In order to reduce number of loads, stores and address paths used in loop iteration, the processed data are aligned to 8, double aligned loads/stores are used and SIMD addition intrinsic is used _dadd2(). After the optimization, there were 2 loads, 1 store and 1 addition per loop iteration and software pipeline improved a lot for the loop. This optimization reduced time of the specific function for around 1.5ms per frame (~15%).
Calculating several results in parallel in a loop
In one time consuming loop the compiler did not find any schedule of the initial implementation of the loop because of the loop carried dependencies. In order to reduce loop carried dependencies, instead of calculating a single result for one loop iteration, implementation is changed to calculate the four results in a loop iteration. Four restrict pointers to input data are used and by doing this loop carried dependencies are reduced four times.

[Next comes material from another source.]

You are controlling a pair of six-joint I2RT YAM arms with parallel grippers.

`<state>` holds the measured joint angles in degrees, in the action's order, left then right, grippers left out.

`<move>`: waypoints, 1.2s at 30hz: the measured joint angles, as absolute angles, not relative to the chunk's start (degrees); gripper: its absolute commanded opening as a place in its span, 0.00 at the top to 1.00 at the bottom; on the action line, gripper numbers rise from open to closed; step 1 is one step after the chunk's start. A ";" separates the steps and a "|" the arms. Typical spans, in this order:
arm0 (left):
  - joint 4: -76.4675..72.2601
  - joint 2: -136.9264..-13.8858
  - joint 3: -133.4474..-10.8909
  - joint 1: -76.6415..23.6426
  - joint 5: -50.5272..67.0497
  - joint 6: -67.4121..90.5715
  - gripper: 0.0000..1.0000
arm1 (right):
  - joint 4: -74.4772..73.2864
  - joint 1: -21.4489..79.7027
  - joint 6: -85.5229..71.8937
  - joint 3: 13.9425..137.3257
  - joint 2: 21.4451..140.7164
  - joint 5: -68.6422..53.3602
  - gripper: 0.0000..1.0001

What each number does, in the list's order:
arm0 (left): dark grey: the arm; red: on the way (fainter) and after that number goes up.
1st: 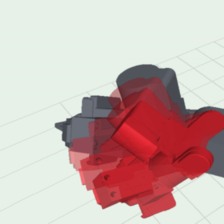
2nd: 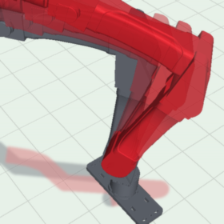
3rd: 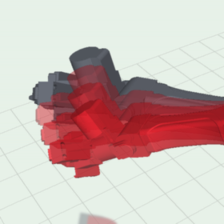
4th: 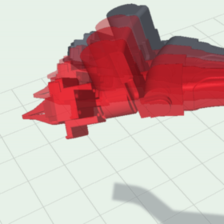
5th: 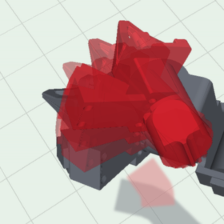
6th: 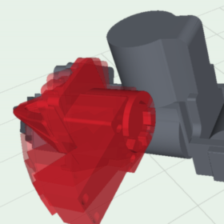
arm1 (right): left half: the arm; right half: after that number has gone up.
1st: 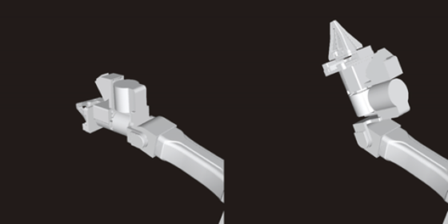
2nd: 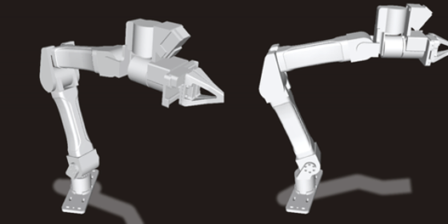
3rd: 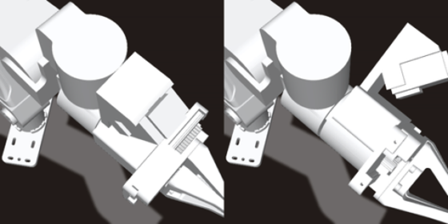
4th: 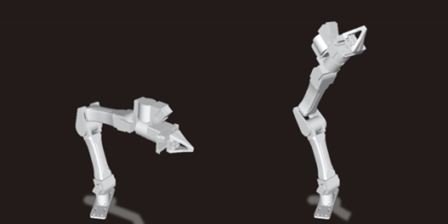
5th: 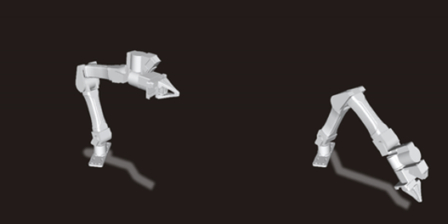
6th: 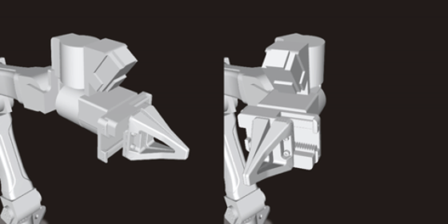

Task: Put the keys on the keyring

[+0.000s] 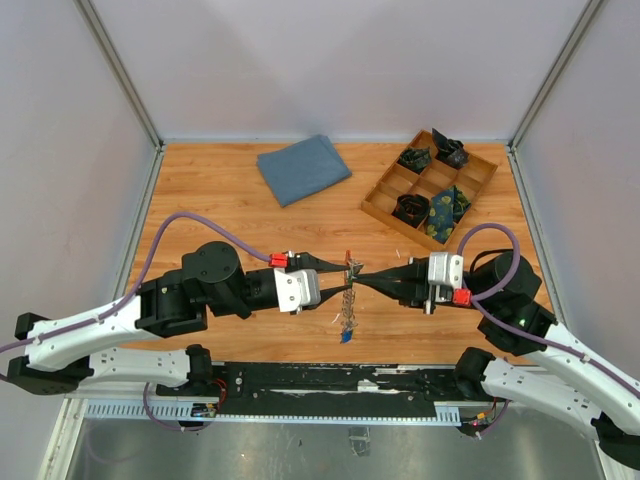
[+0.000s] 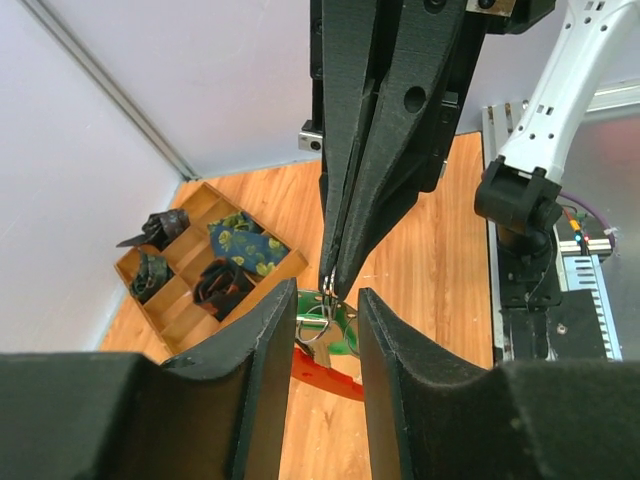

Using vector operations for 16 bits long data types
Briefly, when working with 16 bits long data types of C66x many operations can be done in parallel using SIMD instructions for 2 or more elements. In most cases, both SIMD and single argument instructions have the cycle counts, so usage of these instructions clearly increases throughput. We used _max2(), _min2() and _cmpgt2() intrinsics. These calculate maximum, minimum and greater-than comparison for 2 16 bits long integers respectively.
Inline function expansion
A function called inside a loop, prevents compiler from being able to perform software pipelining and loop optimization. In order to enable software pipelining the function is inserted inside the loop. This action is called inline function expansion, and is very advantageous when performing loop optimization. Several rather small functions are changed to be inline functions. This reduced execution time of function.
There were not any changes in algorithm due to such optimization. Only problem in this function, from the standpoint of optimization, was function call inside loop and because of that compiler was unable to perform software pipelining.
Reference was a highly optimized C code already running on the target platform – Texas Instruments TDA3x SoC with C66 DSP. The initial (optimized by customer) version of C code required 86 ms per frame. The final (optimized by RT-RK) version requires 28 ms per frame. The most significant improvement have been gain by algorithmic modifications and simplification (many unnecessary calculation steps have been removed).